[Data records Boundary: Start]
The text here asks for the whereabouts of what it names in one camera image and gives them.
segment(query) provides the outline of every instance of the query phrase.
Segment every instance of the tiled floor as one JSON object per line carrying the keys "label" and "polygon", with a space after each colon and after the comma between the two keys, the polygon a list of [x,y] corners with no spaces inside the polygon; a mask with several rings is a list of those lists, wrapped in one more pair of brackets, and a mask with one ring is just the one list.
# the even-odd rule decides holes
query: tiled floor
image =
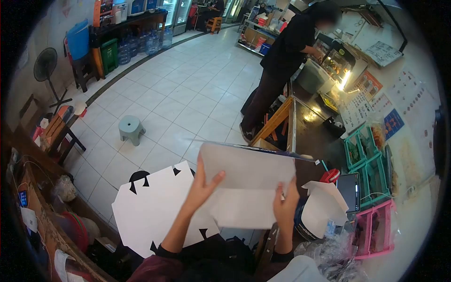
{"label": "tiled floor", "polygon": [[[239,110],[258,85],[262,67],[260,56],[234,46],[237,35],[237,27],[206,34],[150,59],[102,93],[74,123],[72,131],[86,151],[73,148],[65,166],[79,194],[106,222],[115,227],[111,203],[137,170],[153,173],[183,160],[196,170],[203,140],[246,144]],[[139,54],[132,63],[144,57]],[[71,85],[67,97],[72,104],[85,101],[125,69],[120,66],[99,82],[92,79],[86,93]],[[120,141],[124,115],[138,117],[146,129],[137,147]],[[222,232],[247,244],[258,240],[253,230]]]}

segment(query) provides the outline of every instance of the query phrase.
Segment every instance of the black shirt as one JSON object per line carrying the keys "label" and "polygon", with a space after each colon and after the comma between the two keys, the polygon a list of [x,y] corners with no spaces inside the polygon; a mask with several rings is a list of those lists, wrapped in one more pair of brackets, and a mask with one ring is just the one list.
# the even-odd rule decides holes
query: black shirt
{"label": "black shirt", "polygon": [[297,14],[274,41],[260,65],[271,75],[288,81],[307,55],[300,51],[314,42],[315,23],[310,16]]}

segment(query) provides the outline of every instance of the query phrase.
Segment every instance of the wooden chair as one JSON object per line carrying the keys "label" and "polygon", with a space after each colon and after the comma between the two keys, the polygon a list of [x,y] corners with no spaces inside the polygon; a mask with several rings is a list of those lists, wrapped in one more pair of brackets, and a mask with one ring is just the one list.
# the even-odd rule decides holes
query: wooden chair
{"label": "wooden chair", "polygon": [[212,29],[210,34],[214,34],[215,30],[218,30],[218,33],[219,33],[219,31],[221,30],[221,23],[222,23],[222,17],[208,19],[206,27],[209,27]]}

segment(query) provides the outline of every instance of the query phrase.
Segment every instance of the white wall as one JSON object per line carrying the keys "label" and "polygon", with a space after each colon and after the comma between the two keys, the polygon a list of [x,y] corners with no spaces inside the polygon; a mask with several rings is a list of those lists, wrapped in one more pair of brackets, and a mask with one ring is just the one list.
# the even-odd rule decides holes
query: white wall
{"label": "white wall", "polygon": [[33,75],[33,67],[39,53],[47,47],[53,47],[58,54],[55,71],[51,75],[52,83],[59,96],[73,80],[69,59],[64,57],[63,39],[66,32],[76,23],[88,19],[92,23],[94,0],[56,0],[46,15],[37,24],[28,39],[28,61],[16,72],[7,98],[7,123],[12,130],[19,122],[18,111],[33,93],[43,105],[50,105],[53,93],[47,82],[38,82]]}
{"label": "white wall", "polygon": [[[347,13],[343,16],[343,22],[339,26],[344,32],[356,31],[360,26],[359,16],[355,13]],[[361,30],[352,38],[352,44],[365,50],[377,41],[382,41],[394,48],[399,48],[403,42],[402,36],[388,24],[382,28],[364,23]],[[409,42],[404,49],[404,56],[388,66],[377,69],[369,66],[368,71],[383,85],[383,88],[375,96],[377,98],[391,86],[398,77],[403,67],[411,69],[439,101],[438,82],[435,71],[435,62],[425,44]],[[428,180],[431,176],[425,171],[430,167],[424,167],[419,147],[411,133],[408,124],[405,124],[387,142],[393,154],[394,171],[398,174],[399,197],[395,198],[398,216],[397,222],[401,231],[400,238],[395,242],[395,250],[387,255],[367,259],[364,261],[365,270],[372,281],[397,281],[406,271],[411,261],[419,250],[435,213],[437,193],[431,193]],[[439,181],[434,178],[435,187]],[[411,185],[416,185],[416,191],[412,195],[406,194]]]}

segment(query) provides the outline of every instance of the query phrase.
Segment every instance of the light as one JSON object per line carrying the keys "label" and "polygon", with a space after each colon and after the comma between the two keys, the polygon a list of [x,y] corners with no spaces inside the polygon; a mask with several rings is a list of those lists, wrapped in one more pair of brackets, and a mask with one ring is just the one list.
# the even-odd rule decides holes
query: light
{"label": "light", "polygon": [[345,88],[346,82],[348,82],[349,76],[351,76],[351,72],[348,71],[345,73],[345,78],[343,78],[343,81],[341,82],[341,84],[338,86],[338,89],[340,89],[341,91],[343,91],[343,89]]}
[Data records Boundary: End]
### Exercise
Give every line of the listing above again, exactly, with no images.

### Task result
The text here asks for the whereabouts of what it names in one camera image and gives them.
segment(query) provides the outline of every instance of the query phrase.
Segment every instance of the tiled floor as one JSON object per line carrying the keys "label" and "polygon", with a space after each colon and after the comma between the two keys, the polygon a list of [x,y] corners with no spaces inside the polygon; a mask with several rings is a list of those lists, wrapped in one more pair of brackets, and a mask with one ring is just the one list.
# the even-odd rule decides holes
query: tiled floor
image =
{"label": "tiled floor", "polygon": [[[239,110],[258,85],[262,67],[260,56],[234,46],[237,35],[237,27],[206,34],[150,59],[102,93],[74,123],[72,131],[86,151],[73,148],[65,166],[79,194],[106,222],[115,227],[111,203],[137,170],[153,173],[183,160],[196,170],[203,140],[246,144]],[[139,54],[132,63],[144,57]],[[71,85],[67,97],[72,104],[85,101],[125,69],[120,66],[99,82],[92,79],[86,93]],[[120,141],[124,115],[138,117],[146,129],[137,147]],[[222,232],[247,244],[258,240],[253,230]]]}

segment(query) provides the outline of every instance of the query phrase.
Segment every instance of the black shirt as one JSON object per line carrying the keys "label" and "polygon", with a space after each colon and after the comma between the two keys, the polygon a list of [x,y] corners with no spaces inside the polygon; a mask with several rings is a list of those lists, wrapped in one more pair of brackets, and a mask with one ring is just the one list.
# the even-odd rule decides holes
query: black shirt
{"label": "black shirt", "polygon": [[297,14],[274,41],[260,65],[271,75],[288,81],[307,55],[300,51],[314,42],[315,23],[310,16]]}

segment(query) provides the outline of every instance of the query phrase.
Segment every instance of the wooden chair as one JSON object per line carrying the keys "label" and "polygon", with a space after each colon and after the comma between the two keys, the polygon a list of [x,y] corners with no spaces inside the polygon; a mask with several rings is a list of those lists, wrapped in one more pair of brackets, and a mask with one ring is just the one list.
# the even-odd rule decides holes
query: wooden chair
{"label": "wooden chair", "polygon": [[212,29],[210,34],[214,34],[215,30],[218,30],[218,33],[219,33],[219,31],[221,30],[221,23],[222,23],[222,17],[208,19],[206,27],[209,27]]}

segment(query) provides the outline of every instance of the query phrase.
Segment every instance of the white wall as one JSON object per line carrying the keys "label" and "polygon", with a space after each colon and after the comma between the two keys, the polygon a list of [x,y] corners with no spaces inside the polygon; a mask with several rings is a list of those lists, wrapped in one more pair of brackets, and a mask with one ring is just the one list.
# the even-odd rule decides holes
query: white wall
{"label": "white wall", "polygon": [[33,75],[33,67],[39,53],[47,47],[53,47],[58,54],[55,71],[51,75],[52,83],[59,96],[73,80],[69,59],[64,57],[63,39],[66,32],[76,23],[88,19],[92,23],[94,0],[56,0],[46,15],[37,24],[28,39],[28,61],[16,72],[7,98],[7,123],[12,130],[19,122],[18,111],[33,93],[43,105],[50,105],[53,93],[47,82],[38,82]]}
{"label": "white wall", "polygon": [[[347,13],[343,16],[343,22],[339,26],[344,32],[356,31],[360,26],[359,16],[355,13]],[[361,30],[352,38],[352,44],[365,50],[377,41],[382,41],[394,48],[399,48],[403,42],[402,36],[388,24],[382,28],[364,23]],[[409,42],[404,49],[404,56],[388,66],[377,69],[369,66],[368,71],[383,85],[383,88],[375,96],[377,98],[391,86],[398,77],[403,67],[411,69],[439,101],[438,82],[435,71],[435,62],[425,44]],[[428,180],[431,176],[425,171],[430,167],[424,167],[419,147],[411,133],[408,124],[405,124],[387,142],[393,154],[394,171],[398,174],[399,197],[395,198],[398,216],[397,222],[401,231],[400,238],[395,242],[395,250],[387,255],[367,259],[364,261],[365,270],[372,281],[397,281],[406,271],[411,261],[419,250],[435,213],[437,193],[431,193]],[[439,181],[434,178],[435,187]],[[411,185],[416,185],[416,191],[412,195],[406,194]]]}

segment(query) provides the outline of every instance of the query phrase.
Segment every instance of the light as one JSON object per line carrying the keys "label" and "polygon", with a space after each colon and after the comma between the two keys, the polygon a list of [x,y] corners with no spaces inside the polygon; a mask with several rings is a list of those lists, wrapped in one more pair of brackets, and a mask with one ring is just the one list.
# the even-odd rule decides holes
query: light
{"label": "light", "polygon": [[345,88],[346,82],[348,82],[349,76],[351,76],[351,72],[348,71],[345,73],[345,78],[343,78],[343,81],[341,82],[341,84],[338,86],[338,89],[340,89],[341,91],[343,91],[343,89]]}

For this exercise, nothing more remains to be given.